▶ **Try it**
Your answer is to be every line of the material that includes the string "gripper".

[Recorded information]

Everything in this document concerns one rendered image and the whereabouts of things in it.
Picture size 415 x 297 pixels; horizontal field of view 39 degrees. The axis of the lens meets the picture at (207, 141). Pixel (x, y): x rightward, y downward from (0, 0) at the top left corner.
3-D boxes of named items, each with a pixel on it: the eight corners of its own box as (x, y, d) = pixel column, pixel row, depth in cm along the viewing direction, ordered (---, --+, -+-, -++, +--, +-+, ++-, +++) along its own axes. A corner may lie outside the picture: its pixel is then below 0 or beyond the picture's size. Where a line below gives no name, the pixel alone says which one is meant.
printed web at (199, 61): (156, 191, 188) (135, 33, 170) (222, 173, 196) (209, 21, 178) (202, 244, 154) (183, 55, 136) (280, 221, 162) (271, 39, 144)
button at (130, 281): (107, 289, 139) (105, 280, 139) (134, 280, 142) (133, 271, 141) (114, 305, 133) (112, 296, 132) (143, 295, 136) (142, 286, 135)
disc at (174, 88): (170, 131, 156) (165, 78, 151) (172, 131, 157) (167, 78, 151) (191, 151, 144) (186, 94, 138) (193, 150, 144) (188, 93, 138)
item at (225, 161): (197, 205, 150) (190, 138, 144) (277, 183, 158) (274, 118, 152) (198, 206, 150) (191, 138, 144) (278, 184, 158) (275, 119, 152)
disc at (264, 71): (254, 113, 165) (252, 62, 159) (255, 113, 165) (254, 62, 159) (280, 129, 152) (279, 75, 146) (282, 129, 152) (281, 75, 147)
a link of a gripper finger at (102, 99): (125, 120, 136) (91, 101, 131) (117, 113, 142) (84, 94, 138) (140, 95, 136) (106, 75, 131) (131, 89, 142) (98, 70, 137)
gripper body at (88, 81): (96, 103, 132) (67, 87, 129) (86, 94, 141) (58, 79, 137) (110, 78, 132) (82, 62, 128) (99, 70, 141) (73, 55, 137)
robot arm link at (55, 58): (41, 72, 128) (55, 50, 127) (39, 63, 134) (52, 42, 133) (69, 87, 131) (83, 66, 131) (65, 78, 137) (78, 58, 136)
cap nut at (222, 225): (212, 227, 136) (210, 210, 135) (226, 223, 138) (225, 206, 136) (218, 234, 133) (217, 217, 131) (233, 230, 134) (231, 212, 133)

[/Recorded information]

▶ **Output of the exercise**
a link of a gripper finger at (102, 99): (125, 120, 136) (91, 101, 131) (117, 113, 142) (84, 94, 138) (140, 95, 136) (106, 75, 131) (131, 89, 142) (98, 70, 137)
gripper body at (88, 81): (96, 103, 132) (67, 87, 129) (86, 94, 141) (58, 79, 137) (110, 78, 132) (82, 62, 128) (99, 70, 141) (73, 55, 137)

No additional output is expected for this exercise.